If the "customer is always right," the next question is, "Why do so many customers stop doing business with companies?" The answer is, "bad service." Customers refuse to buy from companies that render unsatisfactory service and ignore their complaints. Sadly, managers usually sound the alarm and demand new customer service initiatives only after the customers have fled. Author Jeanne Bliss, a veteran chief customer service officer, tries to explain the problem and to suggest ways to correct it. She offers so many detailed trees – in the form of questionnaires, bullet points, details and checklists – that you risk losing sight of the practical forest: the motives and methods for implementing better customer service. There is valuable information here, even if it is a bit shaded. For this reason, getAbstract particularly liked her clear, helpful and revealing chapter of first-hand stories from the field of customer service.

About the Author

Jeanne Bliss has spent 25 years managing customer focus and profitability for major corporations, and was a general manager of worldwide customer and partner loyalty for a leading software company.

 

Summary

Seeing the Customers' Perspective

"Chief customer officers" (CCOs) have a tough job. They advocate for customers and argue with management about changing policies or practices, even though that might affect the revenue stream. This is an uphill climb because it is hard to convince managers to prioritize customers, even though they are the source of revenue, past, present and future. To make changes in favor of customers, managers must see the situation from the customers' perspective. But that is easier said than done.

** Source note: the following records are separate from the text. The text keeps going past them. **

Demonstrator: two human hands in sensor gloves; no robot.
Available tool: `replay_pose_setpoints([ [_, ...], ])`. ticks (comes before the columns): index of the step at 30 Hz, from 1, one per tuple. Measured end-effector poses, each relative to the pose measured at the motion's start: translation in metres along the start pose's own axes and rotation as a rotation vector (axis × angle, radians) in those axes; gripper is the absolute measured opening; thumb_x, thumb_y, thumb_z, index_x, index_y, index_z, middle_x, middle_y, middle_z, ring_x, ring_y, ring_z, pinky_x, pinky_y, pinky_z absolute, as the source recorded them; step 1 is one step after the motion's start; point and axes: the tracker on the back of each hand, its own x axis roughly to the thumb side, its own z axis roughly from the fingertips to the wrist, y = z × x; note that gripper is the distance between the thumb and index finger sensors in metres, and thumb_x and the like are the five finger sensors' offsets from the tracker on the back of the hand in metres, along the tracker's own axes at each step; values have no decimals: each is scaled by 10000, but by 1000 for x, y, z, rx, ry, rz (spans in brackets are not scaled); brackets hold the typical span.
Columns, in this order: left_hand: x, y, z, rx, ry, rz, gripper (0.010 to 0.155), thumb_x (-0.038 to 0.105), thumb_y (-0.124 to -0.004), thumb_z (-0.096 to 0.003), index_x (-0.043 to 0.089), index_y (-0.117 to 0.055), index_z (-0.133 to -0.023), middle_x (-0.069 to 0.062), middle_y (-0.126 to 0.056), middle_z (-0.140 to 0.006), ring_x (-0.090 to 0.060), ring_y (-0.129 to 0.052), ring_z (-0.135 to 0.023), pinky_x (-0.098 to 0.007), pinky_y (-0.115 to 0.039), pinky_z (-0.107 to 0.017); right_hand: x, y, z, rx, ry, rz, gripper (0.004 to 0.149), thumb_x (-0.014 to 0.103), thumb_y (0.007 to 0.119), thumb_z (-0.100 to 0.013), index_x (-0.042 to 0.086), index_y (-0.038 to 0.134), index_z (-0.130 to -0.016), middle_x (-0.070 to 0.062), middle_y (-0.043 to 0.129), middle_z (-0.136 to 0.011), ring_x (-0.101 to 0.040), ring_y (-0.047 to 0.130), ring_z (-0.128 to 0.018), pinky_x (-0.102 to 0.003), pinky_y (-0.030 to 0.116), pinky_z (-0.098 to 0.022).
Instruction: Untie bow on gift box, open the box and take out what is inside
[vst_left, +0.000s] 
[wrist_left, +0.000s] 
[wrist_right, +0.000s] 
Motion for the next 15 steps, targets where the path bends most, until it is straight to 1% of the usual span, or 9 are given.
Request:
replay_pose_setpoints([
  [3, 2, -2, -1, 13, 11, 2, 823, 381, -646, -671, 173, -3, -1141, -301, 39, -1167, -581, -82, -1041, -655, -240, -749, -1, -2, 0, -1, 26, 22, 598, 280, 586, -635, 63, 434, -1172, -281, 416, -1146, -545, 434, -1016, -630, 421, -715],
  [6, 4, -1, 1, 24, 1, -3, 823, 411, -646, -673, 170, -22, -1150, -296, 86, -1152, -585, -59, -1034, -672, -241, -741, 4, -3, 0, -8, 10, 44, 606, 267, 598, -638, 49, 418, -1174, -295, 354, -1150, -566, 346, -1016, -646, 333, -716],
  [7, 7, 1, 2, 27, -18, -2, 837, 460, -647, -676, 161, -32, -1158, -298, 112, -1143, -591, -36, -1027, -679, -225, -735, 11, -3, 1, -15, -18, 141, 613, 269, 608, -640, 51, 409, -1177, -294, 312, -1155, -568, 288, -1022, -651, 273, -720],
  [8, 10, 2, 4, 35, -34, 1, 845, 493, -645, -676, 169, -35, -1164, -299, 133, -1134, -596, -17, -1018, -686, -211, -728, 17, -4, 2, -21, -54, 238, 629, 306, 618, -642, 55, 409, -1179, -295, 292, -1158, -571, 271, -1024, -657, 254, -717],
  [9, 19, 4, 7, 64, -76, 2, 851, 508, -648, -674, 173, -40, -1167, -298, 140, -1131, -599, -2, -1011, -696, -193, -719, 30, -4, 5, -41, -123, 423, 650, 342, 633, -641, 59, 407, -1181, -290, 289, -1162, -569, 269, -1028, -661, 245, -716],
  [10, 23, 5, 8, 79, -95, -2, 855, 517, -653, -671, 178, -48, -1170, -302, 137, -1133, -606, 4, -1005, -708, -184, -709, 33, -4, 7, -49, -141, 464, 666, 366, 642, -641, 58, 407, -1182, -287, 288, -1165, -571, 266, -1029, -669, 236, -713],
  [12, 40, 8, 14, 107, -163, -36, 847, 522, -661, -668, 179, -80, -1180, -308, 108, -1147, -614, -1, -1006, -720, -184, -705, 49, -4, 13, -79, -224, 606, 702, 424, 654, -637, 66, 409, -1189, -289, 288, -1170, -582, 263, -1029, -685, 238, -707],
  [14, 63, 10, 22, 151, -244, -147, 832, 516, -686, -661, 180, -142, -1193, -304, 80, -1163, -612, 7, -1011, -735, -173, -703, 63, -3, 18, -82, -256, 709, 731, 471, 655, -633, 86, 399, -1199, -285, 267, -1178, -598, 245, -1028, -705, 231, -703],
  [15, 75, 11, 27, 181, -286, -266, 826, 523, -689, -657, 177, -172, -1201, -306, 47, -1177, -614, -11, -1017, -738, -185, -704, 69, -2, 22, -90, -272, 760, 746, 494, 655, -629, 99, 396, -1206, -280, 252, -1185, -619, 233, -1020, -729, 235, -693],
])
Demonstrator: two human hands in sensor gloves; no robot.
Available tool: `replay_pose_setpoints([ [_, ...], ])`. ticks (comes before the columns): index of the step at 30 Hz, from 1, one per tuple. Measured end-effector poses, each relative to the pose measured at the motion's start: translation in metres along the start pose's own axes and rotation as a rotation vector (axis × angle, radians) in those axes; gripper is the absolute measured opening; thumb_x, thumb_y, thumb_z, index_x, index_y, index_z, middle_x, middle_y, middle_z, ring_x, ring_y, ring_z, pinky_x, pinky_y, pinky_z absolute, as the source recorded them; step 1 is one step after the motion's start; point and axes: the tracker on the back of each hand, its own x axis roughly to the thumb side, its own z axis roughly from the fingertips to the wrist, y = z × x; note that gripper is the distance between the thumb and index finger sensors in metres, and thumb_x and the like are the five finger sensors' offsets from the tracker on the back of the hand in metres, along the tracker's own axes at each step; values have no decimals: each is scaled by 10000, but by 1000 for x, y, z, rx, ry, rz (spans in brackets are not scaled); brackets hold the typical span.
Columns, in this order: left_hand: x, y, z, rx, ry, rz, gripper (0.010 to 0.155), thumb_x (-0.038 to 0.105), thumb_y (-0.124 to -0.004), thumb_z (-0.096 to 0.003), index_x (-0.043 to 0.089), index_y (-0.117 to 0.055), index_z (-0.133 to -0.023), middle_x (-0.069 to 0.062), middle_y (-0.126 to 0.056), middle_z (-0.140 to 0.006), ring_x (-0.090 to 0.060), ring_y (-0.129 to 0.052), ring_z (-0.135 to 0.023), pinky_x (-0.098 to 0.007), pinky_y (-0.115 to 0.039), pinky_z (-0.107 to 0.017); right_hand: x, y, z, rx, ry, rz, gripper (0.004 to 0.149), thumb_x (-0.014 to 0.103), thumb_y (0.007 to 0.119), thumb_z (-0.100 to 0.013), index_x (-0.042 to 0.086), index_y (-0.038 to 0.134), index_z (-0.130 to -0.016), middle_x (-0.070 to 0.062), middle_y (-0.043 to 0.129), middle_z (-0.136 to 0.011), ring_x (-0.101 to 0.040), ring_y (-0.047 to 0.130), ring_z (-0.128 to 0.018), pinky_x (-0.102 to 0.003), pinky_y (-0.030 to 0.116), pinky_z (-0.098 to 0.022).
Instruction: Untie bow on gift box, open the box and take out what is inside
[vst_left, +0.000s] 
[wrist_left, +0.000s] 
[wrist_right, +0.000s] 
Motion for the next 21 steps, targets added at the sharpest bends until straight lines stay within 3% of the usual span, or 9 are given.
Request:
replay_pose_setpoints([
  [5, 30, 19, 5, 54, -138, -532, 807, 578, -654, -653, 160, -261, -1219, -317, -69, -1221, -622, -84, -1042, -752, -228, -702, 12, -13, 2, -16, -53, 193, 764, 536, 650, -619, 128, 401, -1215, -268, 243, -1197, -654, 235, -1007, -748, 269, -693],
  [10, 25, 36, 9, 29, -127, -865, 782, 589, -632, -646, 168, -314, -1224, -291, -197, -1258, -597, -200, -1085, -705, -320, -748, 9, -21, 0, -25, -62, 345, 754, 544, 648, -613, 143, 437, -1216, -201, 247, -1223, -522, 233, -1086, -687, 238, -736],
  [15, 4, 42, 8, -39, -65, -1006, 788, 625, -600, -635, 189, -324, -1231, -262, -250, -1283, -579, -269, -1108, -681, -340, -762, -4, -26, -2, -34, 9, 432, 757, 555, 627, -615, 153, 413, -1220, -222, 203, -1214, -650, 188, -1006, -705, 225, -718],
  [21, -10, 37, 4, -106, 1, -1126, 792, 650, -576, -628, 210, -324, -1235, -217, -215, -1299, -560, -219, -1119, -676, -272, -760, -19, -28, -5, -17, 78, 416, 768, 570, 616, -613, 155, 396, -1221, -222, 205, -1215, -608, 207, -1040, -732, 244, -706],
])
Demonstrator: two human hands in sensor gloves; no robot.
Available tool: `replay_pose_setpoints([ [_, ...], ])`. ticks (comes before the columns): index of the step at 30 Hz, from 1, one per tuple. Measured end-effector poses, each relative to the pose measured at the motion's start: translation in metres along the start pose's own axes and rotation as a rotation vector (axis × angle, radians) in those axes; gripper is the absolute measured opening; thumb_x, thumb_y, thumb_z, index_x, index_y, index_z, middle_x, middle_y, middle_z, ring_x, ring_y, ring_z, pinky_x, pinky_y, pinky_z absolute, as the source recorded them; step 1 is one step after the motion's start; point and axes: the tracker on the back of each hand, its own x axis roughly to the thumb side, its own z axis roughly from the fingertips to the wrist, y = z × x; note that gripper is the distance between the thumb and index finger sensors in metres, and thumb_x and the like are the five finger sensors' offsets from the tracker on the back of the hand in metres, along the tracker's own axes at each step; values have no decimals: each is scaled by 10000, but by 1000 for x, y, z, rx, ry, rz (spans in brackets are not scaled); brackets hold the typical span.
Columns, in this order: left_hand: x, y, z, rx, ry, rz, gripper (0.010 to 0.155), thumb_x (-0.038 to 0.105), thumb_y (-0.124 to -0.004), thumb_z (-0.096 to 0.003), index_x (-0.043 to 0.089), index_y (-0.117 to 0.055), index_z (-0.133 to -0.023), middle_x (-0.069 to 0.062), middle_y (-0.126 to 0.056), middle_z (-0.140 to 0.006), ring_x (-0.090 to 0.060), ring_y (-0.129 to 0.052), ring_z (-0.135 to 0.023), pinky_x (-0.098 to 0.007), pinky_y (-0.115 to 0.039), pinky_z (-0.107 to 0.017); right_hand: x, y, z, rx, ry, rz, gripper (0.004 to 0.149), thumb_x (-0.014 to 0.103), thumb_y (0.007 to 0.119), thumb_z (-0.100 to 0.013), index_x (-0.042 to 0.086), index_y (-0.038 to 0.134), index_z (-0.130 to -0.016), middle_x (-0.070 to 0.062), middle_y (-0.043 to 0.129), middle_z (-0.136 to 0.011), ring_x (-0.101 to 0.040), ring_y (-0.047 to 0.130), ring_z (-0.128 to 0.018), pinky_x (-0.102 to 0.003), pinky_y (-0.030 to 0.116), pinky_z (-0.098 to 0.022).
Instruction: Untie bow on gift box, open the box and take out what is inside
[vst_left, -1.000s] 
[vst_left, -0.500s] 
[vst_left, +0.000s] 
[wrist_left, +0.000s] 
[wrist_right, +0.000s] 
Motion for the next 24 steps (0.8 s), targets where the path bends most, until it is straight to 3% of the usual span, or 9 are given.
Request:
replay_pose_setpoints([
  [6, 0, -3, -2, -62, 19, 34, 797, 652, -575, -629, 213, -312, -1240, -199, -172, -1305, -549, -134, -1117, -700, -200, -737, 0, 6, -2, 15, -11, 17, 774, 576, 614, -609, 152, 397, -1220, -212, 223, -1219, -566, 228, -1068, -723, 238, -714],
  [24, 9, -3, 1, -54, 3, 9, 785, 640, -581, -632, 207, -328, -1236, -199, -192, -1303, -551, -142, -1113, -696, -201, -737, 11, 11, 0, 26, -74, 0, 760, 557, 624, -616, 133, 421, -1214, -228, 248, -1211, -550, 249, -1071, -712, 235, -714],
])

Corporations assume that customers evaluate their experiences based on a relationship with a single department, but customers usually evaluate an entire company, not just one "silo" or unit. When you transfer customers among silos in search of answers, they experience your company’s weaker operations first hand. From the company’s perspective, this is an unplanned event, and it is up to the customer to decide to stay or leave. Usually a customer who has a bad experience leaves. Studies say that two-thirds of the people who stop doing business with companies blame bad service. In fact, the average corporation in the United States loses half of its customers...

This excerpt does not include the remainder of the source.